Tale of Agamemnon - Part 1
With a wave of his hand, the earth trembled. Thousands of feet marched in unision as the Spartan footmen turned to face the mountains behind them in the latest drill formation. It was quite an impressive site, the armor of three thousand men glistening in the sun as they all moved in unision, as if their army was a single beast. Whereas the hydra was a single beast with many minds, the Spartan army was many men as a single beast, drilled to precision and excellence on the battlefield. Agamemnon's sword reflected the sunlight particularly well, as did the rest of his general armor. Sweating he took off his helm and admired the site below him as he wiped his brow. He was without a doubt the most powerful man in magna grecia. But his current level of succes was surprising... shocking really considering the humble beginnings from which he came.
Unlike the distant nobles of Byzantium and Rome, Agamemnon wasn't born into his position. The wonders of the spartan warrior society allowed him to rise quickly despite his questionable background. His father was a merchant in Athens back in the glory days of Greece. He died relatively young in Agamemnon's life, but Agamemnon had gotten the general idea regarding him. His father was named Hoiples and born in a tiny fishing village not far from Athens. As the elder child, his parent spent years saving up money so that the youth could enter the Athenian academy and be schooled as an educated man, but Hoiples had different ideas. He turned to gambling and the black market. With his good knowledge of the sea he gained from his fishing exploits as a child, young Hoiples regularly captained vessels to Judea and Portugal, taking what he could get from fellow shadowmen as he tried to swindle and chisel the trade routes of the world. As he grew richer and richer, his life became more and more luxurious. By the time he neared the third decade of his life, Hoiples owned a large manor in Athens overlooking the sea, and only a short walk from the port where he made most of his money. It was on one of his visits to the markets that Hoiples met Agamemnon's mother.
Simla was a servant to the Srisai family on the outskirts of Bangkok. With the financial downfall of the Mongkut dynasty, the Srisai fled their ancestral lands and bought houses within Bangkok itself, far away from the warfare in the outlying buddhist regions. To pay for their new house, which was just as luxurious as their last, they sold numerous servants. Simla being one of the youngest was sold as a slave to a Somalian merchantman by the name of Dalmar. For weeks she traveled on the Rama route from Lakong to Mogadishu before arriving in the infamous Mogadishu slave market.

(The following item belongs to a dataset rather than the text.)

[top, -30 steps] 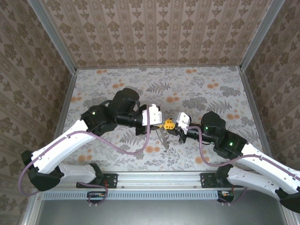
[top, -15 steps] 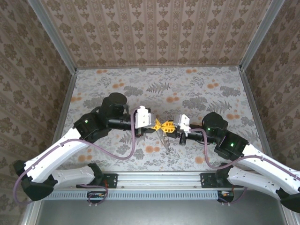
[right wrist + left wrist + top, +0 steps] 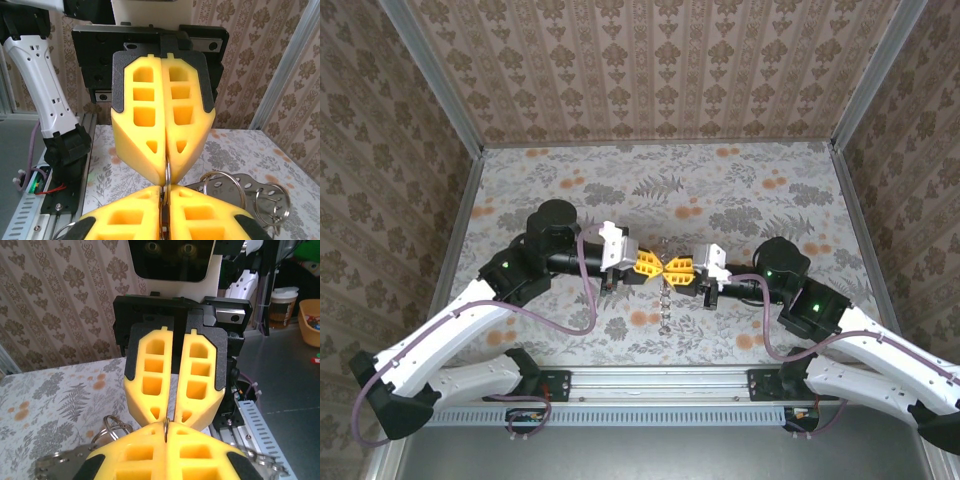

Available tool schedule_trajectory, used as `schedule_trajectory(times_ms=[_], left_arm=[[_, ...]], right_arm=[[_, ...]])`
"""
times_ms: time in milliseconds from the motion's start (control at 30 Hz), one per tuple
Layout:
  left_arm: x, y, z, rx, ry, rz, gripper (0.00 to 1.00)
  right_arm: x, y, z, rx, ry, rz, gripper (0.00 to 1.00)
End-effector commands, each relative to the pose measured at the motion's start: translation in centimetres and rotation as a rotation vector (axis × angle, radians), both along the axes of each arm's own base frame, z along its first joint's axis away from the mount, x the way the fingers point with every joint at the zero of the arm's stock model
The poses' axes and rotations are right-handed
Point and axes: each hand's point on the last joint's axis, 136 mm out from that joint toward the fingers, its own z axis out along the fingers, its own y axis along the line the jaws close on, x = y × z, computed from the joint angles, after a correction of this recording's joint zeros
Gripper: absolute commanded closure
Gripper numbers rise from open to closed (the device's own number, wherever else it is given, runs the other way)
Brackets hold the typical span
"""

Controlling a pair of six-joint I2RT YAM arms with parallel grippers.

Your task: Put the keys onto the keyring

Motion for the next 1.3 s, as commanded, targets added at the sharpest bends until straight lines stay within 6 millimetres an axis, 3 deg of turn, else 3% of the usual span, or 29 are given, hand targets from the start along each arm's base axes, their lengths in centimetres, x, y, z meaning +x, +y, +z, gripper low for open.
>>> schedule_trajectory(times_ms=[0,200,900,1267], left_arm=[[-0.2,-0.1,4.4,-0.178,-0.083,-0.022,1.0],[-0.2,0.1,5.1,-0.222,-0.088,-0.018,1.0],[-1.9,0.2,7.7,-0.409,-0.01,-0.178,1.0],[-2.4,-0.7,6.9,-0.362,0.01,-0.215,1.0]], right_arm=[[-1.3,0.5,0.5,0.008,0.0,0.075,0.85],[-1.2,0.3,0.5,0.017,-0.005,0.059,0.81],[-0.8,-0.4,1.3,0.076,-0.049,0.013,0.84],[-0.8,-0.8,1.7,0.088,-0.07,-0.003,1.0]])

Once the Mogadishu slave market was full of thousands of depressed captives of war from the Southern lands, but thanks to the recent drought and war the slave houses were nearly empty. Simla lived with some other Siamese of similar fate for a month, before being sold with a few of her companions to an Ethiopian merchant, Owara of Egypt. She worked chores for him in his Cyrenican manor, and quickly grew to be one of his favorite servants. Owara, who himself had no children grew fond of the little girl and regarded her as his daughter. There he released Simla and brought her up like his own, giving her an education and many splendors and happy memories. Then came the Portuguese.
Cyrennica was attacked by thousands of soldiers, and being a wealthy man Owara had to field his own division of 50 men. This money was good for luxuries, but not for arms, which were scarce as it was. The armor was cheap and the blades blunt as Owara left to battle the oncoming Portuguese. Simla wept throughout the night as sounds of battle came from the beaches where she used to play only days earlier. By the morning her tears had gone to waste. The Portuguese had captured Cyrennica and Owara was slaughtered in the fighting. Simla's life came full circle once again. Portuguese soldiers took her as a captive and sold her to the first merchant ships that came to the newly captured land. With that Simla headed to Greece, a land she had heard about only once, and never seen.
That faithful day Hoiples was looking for a newest servant. He hoped for a young woman, as they were typically best at household chores and had other benefits as well. But instead of hot kinky sex slave, Hoiples did something unexcpected. He fell in love, with a mere commoner from a far away land that he had heard of once and never seen. He bought Simla from the Portuguese merchants, and brought her to his manor among the other slaves. But he never held her on the same level as the rest... he held her much higher. Within three years of keeping such a socially damaging relationship secret, Simla and Hoiples married. The consequences were as excpected. The upper levels of Athenian society were disgusted that he chose a Siamese woman instead of a Greek one, and frowning on him excluded him from their inner circle. But deeply in love, the two didn't care. Hoiples used what money he had left to buy a cottage in Corinth. There they had a child, who they named Owara after Simla's adopted father. The youth was young healthy and robust, and the two cared for him deeply as he brought out the best in them both. For four years they lived together like that, with a small assortment of paid servants doing the chores in the comfortable house and around the field. Then events neither of them could control occured, changing forever the course of world history.